Data extracted from a collection:
-=-=-

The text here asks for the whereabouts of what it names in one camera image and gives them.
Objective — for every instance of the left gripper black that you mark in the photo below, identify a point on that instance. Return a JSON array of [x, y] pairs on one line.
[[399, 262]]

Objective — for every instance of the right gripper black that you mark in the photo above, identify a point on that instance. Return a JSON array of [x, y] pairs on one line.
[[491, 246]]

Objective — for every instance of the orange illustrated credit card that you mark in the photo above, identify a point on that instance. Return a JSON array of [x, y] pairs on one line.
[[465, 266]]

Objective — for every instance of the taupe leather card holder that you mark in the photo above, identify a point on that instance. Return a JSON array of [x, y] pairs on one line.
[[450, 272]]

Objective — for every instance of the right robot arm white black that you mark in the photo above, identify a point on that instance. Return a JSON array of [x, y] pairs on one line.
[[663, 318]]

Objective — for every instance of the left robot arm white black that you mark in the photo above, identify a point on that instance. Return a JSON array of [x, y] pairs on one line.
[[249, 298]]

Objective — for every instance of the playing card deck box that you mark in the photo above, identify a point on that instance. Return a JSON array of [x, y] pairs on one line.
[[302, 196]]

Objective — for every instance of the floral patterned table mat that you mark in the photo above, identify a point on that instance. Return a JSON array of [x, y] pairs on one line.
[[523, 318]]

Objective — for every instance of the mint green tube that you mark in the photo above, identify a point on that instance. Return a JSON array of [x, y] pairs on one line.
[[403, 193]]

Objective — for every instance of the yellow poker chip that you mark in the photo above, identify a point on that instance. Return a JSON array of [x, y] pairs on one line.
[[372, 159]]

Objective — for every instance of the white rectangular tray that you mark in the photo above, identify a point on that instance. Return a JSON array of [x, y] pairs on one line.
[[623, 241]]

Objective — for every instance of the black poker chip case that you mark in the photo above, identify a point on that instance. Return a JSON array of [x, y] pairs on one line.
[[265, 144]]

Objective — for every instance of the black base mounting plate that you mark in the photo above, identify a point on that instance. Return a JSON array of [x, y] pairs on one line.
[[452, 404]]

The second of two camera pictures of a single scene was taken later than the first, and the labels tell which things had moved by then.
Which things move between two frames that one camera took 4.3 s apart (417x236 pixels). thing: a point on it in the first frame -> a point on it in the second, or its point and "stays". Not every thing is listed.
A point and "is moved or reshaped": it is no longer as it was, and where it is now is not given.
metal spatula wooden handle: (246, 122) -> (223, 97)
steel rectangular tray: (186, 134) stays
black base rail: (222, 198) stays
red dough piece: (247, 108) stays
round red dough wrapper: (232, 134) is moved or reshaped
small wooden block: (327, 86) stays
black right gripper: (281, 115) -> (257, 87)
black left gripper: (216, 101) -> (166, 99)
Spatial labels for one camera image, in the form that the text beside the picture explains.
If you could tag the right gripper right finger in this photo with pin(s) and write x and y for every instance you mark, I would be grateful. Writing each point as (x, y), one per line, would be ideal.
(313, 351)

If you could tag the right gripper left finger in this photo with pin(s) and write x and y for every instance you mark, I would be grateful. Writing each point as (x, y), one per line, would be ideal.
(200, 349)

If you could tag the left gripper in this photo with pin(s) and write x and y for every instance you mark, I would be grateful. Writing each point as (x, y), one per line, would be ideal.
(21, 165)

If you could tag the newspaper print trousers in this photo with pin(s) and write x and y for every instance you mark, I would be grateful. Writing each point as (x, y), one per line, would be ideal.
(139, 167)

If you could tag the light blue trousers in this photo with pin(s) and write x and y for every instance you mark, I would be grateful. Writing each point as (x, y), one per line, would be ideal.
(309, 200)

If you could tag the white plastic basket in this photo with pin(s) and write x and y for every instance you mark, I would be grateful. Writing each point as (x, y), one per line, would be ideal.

-=-=-

## WHAT IS EXPECTED
Whenever the word "image" occurs in a line above, copy that line.

## ANSWER TO THE EXERCISE
The text here asks for the whereabouts of what it names in one camera image and gives them.
Spatial labels for one camera image, in the form that the text beside the picture explains.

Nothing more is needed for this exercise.